### WHAT NEEDS TO BE DONE
Copy every line of the data exactly, keeping out any picture.

### DATASET SECTION
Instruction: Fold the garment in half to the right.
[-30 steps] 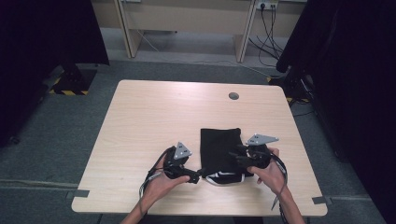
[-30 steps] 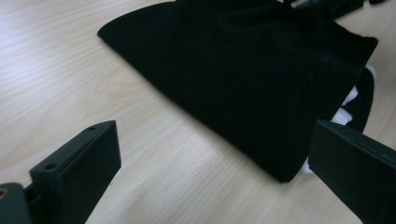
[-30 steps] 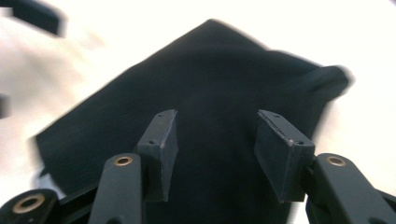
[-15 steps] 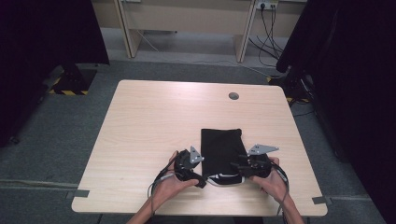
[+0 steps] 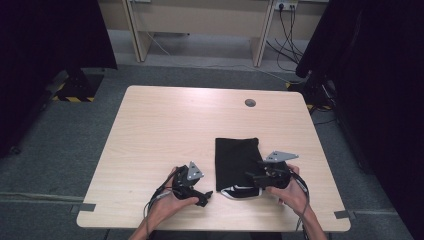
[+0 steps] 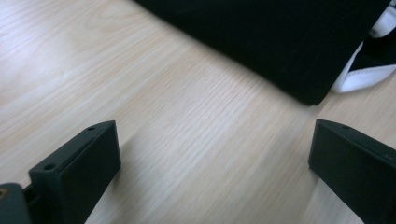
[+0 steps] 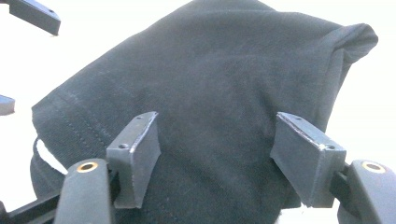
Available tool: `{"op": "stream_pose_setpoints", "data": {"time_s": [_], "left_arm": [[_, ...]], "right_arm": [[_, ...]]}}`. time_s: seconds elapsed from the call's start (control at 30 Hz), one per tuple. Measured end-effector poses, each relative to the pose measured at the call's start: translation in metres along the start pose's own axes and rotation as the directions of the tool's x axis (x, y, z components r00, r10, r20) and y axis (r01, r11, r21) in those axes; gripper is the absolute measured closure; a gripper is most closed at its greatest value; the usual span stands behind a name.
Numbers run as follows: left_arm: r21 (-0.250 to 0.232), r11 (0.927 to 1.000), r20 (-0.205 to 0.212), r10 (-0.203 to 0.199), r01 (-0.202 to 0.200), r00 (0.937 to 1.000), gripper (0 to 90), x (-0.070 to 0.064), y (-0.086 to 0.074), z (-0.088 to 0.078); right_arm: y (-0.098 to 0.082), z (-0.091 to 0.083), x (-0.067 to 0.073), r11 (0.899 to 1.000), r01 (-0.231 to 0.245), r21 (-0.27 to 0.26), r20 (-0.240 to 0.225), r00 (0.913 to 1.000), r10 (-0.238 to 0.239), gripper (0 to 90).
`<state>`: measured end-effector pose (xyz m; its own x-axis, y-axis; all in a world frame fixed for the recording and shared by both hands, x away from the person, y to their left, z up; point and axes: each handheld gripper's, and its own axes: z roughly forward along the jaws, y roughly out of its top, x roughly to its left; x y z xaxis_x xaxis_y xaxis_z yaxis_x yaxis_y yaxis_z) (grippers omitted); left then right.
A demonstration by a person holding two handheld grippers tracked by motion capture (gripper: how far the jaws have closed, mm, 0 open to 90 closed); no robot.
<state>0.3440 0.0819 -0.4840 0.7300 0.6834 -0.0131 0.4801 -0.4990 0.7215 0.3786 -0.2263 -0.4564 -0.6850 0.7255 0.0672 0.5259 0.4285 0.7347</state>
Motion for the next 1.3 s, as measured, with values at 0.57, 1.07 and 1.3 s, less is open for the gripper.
{"op": "stream_pose_setpoints", "data": {"time_s": [0.57, 1.07, 1.3], "left_arm": [[-0.001, 0.9998, -0.014, -0.020, 0.020, 0.9997, 0.0, 0.015, -0.019, -0.018], [-0.003, 0.9980, -0.058, -0.063, 0.063, 0.9963, 0.0, 0.029, -0.030, -0.029], [-0.006, 0.9972, -0.071, -0.075, 0.075, 0.9947, 0.0, 0.029, -0.030, -0.029]], "right_arm": [[0.004, 0.025, 0.000, 0.999, 0.028, 0.025, 0.016, 0.9995, -0.029, 24.7], [0.032, 0.061, 0.007, 0.999, 0.047, 0.014, 0.007, 0.9988, -0.048, 24.7], [0.040, 0.070, 0.016, 1.000, 0.001, 0.017, 0.043, 0.9991, -0.001, 24.4]]}}
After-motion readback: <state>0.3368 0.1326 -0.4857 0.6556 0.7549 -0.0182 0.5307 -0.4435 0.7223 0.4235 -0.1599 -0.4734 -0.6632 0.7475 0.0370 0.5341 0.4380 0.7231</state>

### TASK RESPONSE
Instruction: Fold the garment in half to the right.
[-30 steps] 
[-30 steps] 
[-30 steps] 
[-15 steps] 
[+0 steps] 
[+0 steps] 
[+0 steps] 
Available tool: `{"op": "stream_pose_setpoints", "data": {"time_s": [_], "left_arm": [[_, ...]], "right_arm": [[_, ...]]}}`. time_s: seconds elapsed from the call's start (control at 30 Hz), one per tuple. Measured end-effector poses, each relative to the pose measured at the call's start: translation in metres along the start pose's own axes and rotation as the directions of the tool's x axis (x, y, z components r00, r10, r20) and y axis (r01, r11, r21) in those axes; gripper is the absolute measured closure; a gripper is most closed at its greatest value; the usual span stands behind a name.
Numbers run as follows: left_arm: r21 (-0.250 to 0.232), r11 (0.927 to 1.000), r20 (-0.205 to 0.212), r10 (-0.203 to 0.199), r01 (-0.202 to 0.200), r00 (0.937 to 1.000), gripper (0 to 90), x (-0.070 to 0.064), y (-0.086 to 0.074), z (-0.088 to 0.078); right_arm: y (-0.098 to 0.082), z (-0.091 to 0.083), x (-0.067 to 0.073), r11 (0.899 to 1.000), r01 (-0.231 to 0.245), r21 (-0.27 to 0.26), r20 (-0.240 to 0.225), r00 (0.913 to 1.000), r10 (-0.238 to 0.239), gripper (0 to 90).
`<state>`: measured end-effector pose (xyz m; its own x-axis, y-axis; all in a world frame fixed for the recording and shared by both hands, x away from the person, y to their left, z up; point and axes: each handheld gripper's, and its own axes: z roughly forward along the jaws, y roughly out of its top, x roughly to its left; x y z xaxis_x xaxis_y xaxis_z yaxis_x yaxis_y yaxis_z) (grippers omitted); left then right.
A demonstration by a person holding two handheld grippers tracked by motion capture (gripper: how far the jaws have closed, mm, 0 open to 90 closed); no robot.
<state>0.3440 0.0819 -0.4840 0.7300 0.6834 -0.0131 0.4801 -0.4990 0.7215 0.3786 -0.2263 -0.4564 -0.6850 0.7255 0.0672 0.5259 0.4285 0.7347</state>
Motion for the next 1.3 s, as measured, with values at 0.57, 1.07 and 1.3 s, less is open for the gripper.
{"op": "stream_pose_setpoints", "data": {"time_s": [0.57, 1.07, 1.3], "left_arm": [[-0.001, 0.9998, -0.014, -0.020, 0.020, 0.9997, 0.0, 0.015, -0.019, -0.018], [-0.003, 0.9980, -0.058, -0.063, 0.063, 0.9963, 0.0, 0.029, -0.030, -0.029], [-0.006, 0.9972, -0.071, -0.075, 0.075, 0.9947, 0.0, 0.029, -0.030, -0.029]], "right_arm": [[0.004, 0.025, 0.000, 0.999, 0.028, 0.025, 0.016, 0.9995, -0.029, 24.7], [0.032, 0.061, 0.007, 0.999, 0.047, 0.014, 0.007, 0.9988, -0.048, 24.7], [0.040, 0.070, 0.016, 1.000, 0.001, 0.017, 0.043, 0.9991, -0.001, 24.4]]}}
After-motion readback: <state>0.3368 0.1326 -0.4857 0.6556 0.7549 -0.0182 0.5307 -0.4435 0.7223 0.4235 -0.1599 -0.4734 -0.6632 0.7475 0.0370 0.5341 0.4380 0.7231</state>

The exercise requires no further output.